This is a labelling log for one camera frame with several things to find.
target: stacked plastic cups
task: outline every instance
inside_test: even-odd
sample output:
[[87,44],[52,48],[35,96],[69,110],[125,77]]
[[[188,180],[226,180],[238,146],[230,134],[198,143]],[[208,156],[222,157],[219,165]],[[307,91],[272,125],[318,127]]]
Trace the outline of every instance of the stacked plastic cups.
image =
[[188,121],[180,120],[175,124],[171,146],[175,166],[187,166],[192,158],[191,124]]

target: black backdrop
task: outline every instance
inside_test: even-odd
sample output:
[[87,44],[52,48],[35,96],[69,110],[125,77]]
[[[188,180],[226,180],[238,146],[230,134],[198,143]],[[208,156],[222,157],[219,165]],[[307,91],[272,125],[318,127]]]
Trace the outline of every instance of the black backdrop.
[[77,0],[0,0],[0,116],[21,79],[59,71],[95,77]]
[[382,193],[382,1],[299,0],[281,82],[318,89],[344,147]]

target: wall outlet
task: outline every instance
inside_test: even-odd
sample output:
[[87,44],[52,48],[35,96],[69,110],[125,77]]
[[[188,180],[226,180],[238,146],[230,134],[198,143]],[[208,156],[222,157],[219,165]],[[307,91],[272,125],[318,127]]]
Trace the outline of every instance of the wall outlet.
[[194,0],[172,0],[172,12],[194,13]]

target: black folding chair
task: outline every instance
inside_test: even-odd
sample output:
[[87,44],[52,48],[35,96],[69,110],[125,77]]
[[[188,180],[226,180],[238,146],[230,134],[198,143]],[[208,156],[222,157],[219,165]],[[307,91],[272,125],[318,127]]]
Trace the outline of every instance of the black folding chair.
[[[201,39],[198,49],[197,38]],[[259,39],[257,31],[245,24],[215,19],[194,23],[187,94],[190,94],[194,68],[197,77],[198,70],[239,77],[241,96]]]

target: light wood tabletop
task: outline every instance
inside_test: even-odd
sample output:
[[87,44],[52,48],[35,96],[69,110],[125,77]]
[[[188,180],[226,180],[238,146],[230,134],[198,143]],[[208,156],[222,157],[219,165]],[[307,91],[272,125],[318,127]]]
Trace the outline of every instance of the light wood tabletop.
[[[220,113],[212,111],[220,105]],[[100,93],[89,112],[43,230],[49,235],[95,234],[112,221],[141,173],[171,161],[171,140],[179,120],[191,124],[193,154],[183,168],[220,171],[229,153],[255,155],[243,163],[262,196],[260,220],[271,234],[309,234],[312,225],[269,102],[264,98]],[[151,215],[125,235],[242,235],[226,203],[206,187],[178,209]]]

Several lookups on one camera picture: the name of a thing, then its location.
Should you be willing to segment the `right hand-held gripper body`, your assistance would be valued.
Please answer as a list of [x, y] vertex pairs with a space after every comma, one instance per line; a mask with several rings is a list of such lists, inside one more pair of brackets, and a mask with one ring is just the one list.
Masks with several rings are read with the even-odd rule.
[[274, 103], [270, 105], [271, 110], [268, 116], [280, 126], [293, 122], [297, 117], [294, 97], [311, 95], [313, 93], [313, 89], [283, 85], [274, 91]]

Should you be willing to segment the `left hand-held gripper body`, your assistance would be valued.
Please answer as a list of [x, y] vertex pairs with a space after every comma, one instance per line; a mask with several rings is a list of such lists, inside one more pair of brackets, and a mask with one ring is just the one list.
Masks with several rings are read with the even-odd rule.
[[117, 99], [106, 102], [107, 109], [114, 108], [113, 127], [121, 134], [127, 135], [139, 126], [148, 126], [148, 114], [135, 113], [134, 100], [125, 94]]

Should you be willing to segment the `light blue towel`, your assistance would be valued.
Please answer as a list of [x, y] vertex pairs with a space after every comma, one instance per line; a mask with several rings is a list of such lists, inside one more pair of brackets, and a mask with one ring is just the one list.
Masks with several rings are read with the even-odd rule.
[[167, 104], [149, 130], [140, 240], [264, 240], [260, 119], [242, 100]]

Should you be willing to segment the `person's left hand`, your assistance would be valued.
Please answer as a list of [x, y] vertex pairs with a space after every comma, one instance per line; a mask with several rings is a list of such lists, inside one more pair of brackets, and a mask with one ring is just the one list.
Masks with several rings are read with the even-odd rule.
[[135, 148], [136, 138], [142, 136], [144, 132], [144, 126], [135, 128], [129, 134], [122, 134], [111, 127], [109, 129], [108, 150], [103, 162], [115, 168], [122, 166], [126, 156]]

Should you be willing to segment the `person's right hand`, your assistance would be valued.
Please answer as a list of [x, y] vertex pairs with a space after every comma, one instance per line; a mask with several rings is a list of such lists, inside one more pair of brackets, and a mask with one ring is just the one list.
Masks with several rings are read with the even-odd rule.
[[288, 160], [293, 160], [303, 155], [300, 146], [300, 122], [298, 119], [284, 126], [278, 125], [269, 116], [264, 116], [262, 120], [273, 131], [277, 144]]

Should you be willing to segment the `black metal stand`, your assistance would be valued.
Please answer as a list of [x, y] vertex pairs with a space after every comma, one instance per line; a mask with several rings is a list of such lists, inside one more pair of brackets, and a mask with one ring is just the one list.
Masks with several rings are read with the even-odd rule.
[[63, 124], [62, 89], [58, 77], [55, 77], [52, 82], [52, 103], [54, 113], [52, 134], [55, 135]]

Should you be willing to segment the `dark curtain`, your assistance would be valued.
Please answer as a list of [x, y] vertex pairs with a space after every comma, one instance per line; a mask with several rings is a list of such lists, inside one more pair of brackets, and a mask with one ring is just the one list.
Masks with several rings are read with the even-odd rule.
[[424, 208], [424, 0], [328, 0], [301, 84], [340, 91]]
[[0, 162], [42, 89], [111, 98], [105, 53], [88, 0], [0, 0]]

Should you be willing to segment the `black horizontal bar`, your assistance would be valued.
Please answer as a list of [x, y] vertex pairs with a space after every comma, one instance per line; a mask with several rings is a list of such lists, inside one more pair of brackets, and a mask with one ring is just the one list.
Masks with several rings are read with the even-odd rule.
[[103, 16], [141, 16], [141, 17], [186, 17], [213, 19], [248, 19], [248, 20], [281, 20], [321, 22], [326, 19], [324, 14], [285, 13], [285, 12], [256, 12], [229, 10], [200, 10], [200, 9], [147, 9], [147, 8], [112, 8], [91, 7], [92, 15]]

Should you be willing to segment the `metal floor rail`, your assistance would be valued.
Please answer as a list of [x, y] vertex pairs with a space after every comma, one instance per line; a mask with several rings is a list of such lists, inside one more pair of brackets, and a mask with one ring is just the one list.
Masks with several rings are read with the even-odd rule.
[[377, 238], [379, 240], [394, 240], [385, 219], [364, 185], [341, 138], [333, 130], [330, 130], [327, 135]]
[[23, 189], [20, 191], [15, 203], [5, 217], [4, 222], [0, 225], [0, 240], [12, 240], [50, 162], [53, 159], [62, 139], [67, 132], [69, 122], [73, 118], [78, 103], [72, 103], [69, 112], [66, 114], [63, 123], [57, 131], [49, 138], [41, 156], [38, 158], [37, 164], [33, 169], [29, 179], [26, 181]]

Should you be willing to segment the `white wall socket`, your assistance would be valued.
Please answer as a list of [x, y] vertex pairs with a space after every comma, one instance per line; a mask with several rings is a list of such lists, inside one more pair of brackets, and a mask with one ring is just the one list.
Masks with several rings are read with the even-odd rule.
◇ ◇ ◇
> _Directions for this task_: Scan the entries above for the string "your" and copy each line that contains it.

> _Output for this task_:
Should you be willing to segment the `right hand-held gripper body`, your assistance would be valued.
Should you be willing to segment the `left hand-held gripper body`, your assistance would be valued.
Should you be willing to segment the `light blue towel`, your assistance would be valued.
Should you be willing to segment the `person's left hand`, your assistance would be valued.
Should you be willing to segment the `person's right hand`, your assistance would be valued.
Should you be willing to segment the `black metal stand`, your assistance would be valued.
Should you be willing to segment the `dark curtain`, your assistance would be valued.
Should you be willing to segment the `black horizontal bar`, your assistance would be valued.
Should you be willing to segment the `metal floor rail`, your assistance would be valued.
Should you be willing to segment the `white wall socket`, your assistance would be valued.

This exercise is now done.